2. Description of the Related Art

Classical quantum key delivery networks require physical optical links to deliver the keys to network participants. These physical optical links, however, do not always exist, and are sometimes not justified by the cost.

SUMMARY OF THE INVENTION

Systems and methods for middle-mile quantum key distribution are disclosed. In one embodiment, a method may include: (1) receiving, at one of a plurality of quantum key distribution nodes in a network of a plurality of quantum key distribution nodes, a quantum key, wherein the each of the plurality of quantum key distribution nodes has a direct connection with the other quantum key distribution nodes; (2) distributing, by the quantum key distribution node, the quantum key to the other quantum key distribution nodes over a subset of the direct connections; (3) communicating, by one of the plurality of quantum key distribution nodes, the quantum key to a central key management service node, wherein the central key management service node may be hardwired to the quantum key distribution node; (4) communicating, by the central key management service node, the quantum key to a secondary key management service node; (5) communicating, by the secondary key management service node, the quantum key to a last mile device; and (6) using, by the last mile device, the quantum key to encrypt or decrypt data.

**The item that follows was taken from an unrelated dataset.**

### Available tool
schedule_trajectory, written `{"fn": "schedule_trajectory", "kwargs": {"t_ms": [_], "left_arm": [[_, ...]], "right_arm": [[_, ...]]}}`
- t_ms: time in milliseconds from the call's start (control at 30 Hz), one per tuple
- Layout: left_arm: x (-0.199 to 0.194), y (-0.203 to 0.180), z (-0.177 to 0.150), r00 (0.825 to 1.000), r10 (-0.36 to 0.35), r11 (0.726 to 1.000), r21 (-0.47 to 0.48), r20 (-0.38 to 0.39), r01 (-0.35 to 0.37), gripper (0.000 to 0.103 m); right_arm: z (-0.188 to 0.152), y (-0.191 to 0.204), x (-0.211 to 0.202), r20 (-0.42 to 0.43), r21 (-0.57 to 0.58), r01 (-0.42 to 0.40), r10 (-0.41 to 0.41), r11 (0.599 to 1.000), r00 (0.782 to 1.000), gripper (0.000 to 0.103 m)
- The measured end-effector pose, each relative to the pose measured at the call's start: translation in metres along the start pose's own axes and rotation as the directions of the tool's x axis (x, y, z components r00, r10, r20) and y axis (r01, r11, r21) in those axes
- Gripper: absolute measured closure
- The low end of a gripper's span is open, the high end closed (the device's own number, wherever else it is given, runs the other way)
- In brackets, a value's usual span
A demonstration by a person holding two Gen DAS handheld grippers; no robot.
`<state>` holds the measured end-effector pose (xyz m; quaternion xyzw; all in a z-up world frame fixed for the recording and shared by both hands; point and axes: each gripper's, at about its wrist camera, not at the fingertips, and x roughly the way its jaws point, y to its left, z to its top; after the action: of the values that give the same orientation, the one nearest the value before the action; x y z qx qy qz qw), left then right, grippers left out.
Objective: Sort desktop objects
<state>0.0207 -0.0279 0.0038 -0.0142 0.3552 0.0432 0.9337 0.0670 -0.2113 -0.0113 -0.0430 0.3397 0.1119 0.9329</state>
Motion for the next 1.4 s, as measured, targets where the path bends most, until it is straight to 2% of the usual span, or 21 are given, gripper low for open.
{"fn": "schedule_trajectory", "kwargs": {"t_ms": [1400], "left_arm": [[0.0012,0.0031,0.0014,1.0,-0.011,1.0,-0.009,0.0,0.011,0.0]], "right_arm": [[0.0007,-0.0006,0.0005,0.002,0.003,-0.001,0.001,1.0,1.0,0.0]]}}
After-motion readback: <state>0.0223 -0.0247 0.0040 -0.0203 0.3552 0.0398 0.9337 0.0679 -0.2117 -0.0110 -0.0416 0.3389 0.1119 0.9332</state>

In one embodiment, each quantum key distribution node may be associated with one region of a plurality of regions.

In one embodiment, the region may be associated with one of the quantum key distribution nodes, the central key management service node, and a plurality of the secondary key management service nodes.

In one embodiment, the central key management service node communicates the quantum key to the secondary key management service node using wireless communication.

In one embodiment, the central key management service node communicates the quantum key to the secondary key management service node using symmetric encryption.

In one embodiment, the central key management service node communicates the quantum key to the secondary key management service node using distributed database mechanisms.

In one embodiment, the last mile device may include the secondary key management node.

In one embodiment, the last mile device may be hardwired to the secondary key management node.

In one embodiment, the last mile device may include a router or a server.

According to another embodiment, a system may include: a network comprising a plurality of quantum key distribution nodes, each quantum key distribution node having a direct connection with the other quantum key distribution nodes and associated with a region; a central key management service device in each region and in hardwired communication with the quantum key distribution node in the region; a plurality of secondary key management service devices in each region and in wired or wireless communication with the central key management service device; and a plurality of last mile devices in each region, each of the plurality of last mile devices in hardwired communication with one of the plurality of secondary key management devices in the region.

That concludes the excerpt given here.